US sanctions virtual currency exchange for complicity in ransomware attacks

Out-Law News | 06 Oct 2021 | 3:02 pm | 2 min. read

The US Department of the Treasury’s Office of Foreign Assets Control (OFAC) has for the first time designated a virtual currency exchange for complicity in facilitating financial transactions for ransomware actors.

The designation blocks all property and interests belonging to the exchange that are subject to US interests, as well as any entities 50% or more owned by designated persons. US citizens are also generally blocked from interacting with the exchange, SUEX.

OFAC also issued an updated advisory notice to encourage reporting of ransomware attacks and payments to US government agencies.

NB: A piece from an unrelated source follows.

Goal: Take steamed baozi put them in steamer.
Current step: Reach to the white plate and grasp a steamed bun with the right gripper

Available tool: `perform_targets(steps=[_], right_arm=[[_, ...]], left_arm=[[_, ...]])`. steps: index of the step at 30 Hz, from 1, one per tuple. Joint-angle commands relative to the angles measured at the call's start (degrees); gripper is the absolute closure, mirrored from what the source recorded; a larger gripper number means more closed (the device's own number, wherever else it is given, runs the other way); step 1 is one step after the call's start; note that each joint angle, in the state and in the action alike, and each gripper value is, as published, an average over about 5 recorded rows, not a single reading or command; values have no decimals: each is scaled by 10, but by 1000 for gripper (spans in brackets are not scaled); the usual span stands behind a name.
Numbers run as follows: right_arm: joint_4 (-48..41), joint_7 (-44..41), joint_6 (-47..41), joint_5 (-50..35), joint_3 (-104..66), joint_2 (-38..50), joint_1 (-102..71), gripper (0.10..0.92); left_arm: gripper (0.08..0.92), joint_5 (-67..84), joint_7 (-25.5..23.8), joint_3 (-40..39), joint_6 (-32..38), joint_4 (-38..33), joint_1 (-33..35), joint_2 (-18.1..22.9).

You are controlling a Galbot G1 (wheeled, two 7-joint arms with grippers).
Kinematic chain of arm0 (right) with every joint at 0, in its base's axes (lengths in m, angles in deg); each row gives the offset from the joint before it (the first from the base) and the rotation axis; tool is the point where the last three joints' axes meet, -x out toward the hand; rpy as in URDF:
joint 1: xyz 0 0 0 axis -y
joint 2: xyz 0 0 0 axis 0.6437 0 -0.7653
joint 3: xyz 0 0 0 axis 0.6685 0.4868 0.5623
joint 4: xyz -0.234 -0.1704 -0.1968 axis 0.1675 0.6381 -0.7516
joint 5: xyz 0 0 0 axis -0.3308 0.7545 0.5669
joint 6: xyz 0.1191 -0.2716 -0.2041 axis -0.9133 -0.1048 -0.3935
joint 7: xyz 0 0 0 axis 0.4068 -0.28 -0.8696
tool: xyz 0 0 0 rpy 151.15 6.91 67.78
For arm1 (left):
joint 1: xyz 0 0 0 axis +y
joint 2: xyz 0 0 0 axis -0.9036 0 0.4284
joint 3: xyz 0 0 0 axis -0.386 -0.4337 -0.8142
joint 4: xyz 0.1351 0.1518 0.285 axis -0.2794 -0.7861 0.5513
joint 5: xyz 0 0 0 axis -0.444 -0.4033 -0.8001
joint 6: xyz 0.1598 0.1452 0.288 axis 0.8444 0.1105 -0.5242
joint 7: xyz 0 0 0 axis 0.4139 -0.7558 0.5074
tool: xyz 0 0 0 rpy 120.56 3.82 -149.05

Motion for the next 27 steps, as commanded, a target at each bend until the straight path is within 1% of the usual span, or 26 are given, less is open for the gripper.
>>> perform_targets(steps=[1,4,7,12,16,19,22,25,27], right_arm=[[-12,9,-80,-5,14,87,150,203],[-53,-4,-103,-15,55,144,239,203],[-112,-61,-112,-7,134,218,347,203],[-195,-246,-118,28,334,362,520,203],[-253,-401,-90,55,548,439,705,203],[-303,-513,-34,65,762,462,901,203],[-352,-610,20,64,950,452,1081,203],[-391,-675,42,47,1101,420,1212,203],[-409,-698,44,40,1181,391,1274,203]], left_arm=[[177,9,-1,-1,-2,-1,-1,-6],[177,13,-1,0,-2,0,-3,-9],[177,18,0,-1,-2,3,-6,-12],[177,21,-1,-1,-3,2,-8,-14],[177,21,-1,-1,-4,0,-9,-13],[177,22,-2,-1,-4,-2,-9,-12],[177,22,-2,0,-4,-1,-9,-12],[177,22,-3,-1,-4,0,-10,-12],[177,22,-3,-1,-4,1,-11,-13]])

In a corresponding development, the UK’s Crown Prosecution Service (CPS) issued revised guidance in June of this year confirming that it would consider prosecuting regulated businesses that fail to submit money laundering Suspicious Activity Reports to the UK’s Financial Intelligence Unit even if there was insufficient evidence to establish that money laundering was planned or has taken place. Ransom payments, in the hands of hackers, are effectively the proceeds of their criminal conduct and so money laundering controls are in play.

Portrait of Andrew Sackey

Andrew Sackey

Partner

The importance of being able to attest to the steps taken to ensure payments aren’t made to prohibited persons or entities, and that suitable anti-money laundering reporting has been undertaken, simply cannot be overstated

Meanwhile earlier in September the Dutch government said it was considering banning insurance companies from paying ransom payments to hackers.

White collar crime expert Andrew Sackey of Pinsent Masons, the law firm behind Out-Law, said: “OFAC’s designation of SUEX for complicity in facilitating financial transactions for ransomware actors gives an indication that the ransom payment landscape is beginning to change”.

“The importance of being able to attest to the steps taken to ensure payments aren’t made to prohibited persons or entities, and that suitable anti-money laundering reporting has been undertaken, simply cannot be overstated,” Sackey said.

OFAC said some virtual currency exchanges were exploited by “malicious actors”, but others, such as SUEX, “facilitate illicit activities for their own illicit gains”. The agency said an analysis of known SUEX transactions demonstrated that over 40% of its known transaction history was associated with illicit actors.

A strict application of the UK’s money laundering legislation raises a risk that, by paying over ransom funds, a victim could be said to be entering into a prohibited ‘arrangement’ which they knew would facilitate the ‘retention, use or control of criminal property’ by the threat actor. That offence carries a maximum penalty of 14 years.

Regulatory and compliance expert Laura Gillespie of Pinsent Masons said: “Any business hit by ransomware will immediately be faced with a decision on whether it should engage with the threat actor”.

“It is a complex issue – there is a risk that the payment could be unlawful, but in the absence of adequate back-ups, some businesses may be paralysed and so the need to engage is driven by business continuity,” Gillespie said.

“Victims, their agents and professional advisers will be increasingly obliged to document robust due diligence to underpin the difficult decision making regarding whether, or the extent to which, to engage with threat actors. Such careful consideration will also need to be given to making appropriate disclosures to the Financial Intelligence Unit, which will turn on a range of factors, but key among them will be whether your business is regulated and so operating under enhanced reporting obligations,” she said.